» **WORK TASK**:
Write out every line from the listing below where the string "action" is found.

» **DATA EXTRACT**:
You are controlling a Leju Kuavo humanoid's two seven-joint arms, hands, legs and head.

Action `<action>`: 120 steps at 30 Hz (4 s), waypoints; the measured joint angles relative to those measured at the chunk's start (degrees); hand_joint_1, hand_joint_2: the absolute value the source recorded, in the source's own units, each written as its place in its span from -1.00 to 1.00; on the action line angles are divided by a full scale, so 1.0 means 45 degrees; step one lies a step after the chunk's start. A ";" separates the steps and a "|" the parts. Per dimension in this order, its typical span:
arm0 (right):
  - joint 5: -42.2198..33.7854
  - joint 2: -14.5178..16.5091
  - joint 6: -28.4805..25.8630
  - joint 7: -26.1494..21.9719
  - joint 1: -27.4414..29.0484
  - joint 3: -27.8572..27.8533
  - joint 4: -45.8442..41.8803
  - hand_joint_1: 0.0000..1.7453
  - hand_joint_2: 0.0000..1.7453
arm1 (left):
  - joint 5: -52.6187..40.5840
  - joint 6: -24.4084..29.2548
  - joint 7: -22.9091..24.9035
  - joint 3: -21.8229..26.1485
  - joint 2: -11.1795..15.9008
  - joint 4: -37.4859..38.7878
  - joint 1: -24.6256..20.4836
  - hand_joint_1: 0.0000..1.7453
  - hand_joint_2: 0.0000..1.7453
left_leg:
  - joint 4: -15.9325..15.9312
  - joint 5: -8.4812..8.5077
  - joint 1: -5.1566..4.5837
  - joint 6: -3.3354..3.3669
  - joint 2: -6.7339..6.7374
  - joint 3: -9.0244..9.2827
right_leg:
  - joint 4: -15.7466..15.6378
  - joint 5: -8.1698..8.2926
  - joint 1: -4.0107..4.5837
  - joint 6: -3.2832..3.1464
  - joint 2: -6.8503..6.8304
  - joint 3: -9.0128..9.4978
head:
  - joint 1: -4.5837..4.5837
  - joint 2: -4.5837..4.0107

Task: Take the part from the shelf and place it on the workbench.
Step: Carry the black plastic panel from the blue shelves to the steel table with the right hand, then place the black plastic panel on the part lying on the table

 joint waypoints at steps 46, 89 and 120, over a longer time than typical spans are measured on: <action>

» **WRITTEN RESPONSE**:
Action `<action>`: 120 steps at 30 Hz (4 s), waypoints; the measured joint angles relative to those measured at the chunk's start (degrees); hand_joint_1, hand_joint_2: the absolute value the source recorded, in the source's own units, each written as its place in its span from -1.00 to 1.00; on the action line angles are divided by a full scale, so 1.0 means 45 degrees; step one lies a step after the chunk's start. A ";" separates the steps and a "|" the parts. Per dimension in this order, its typical span:
 joint waypoints at steps 46, 89 and 120, over a longer time than typical spans are measured on: <action>

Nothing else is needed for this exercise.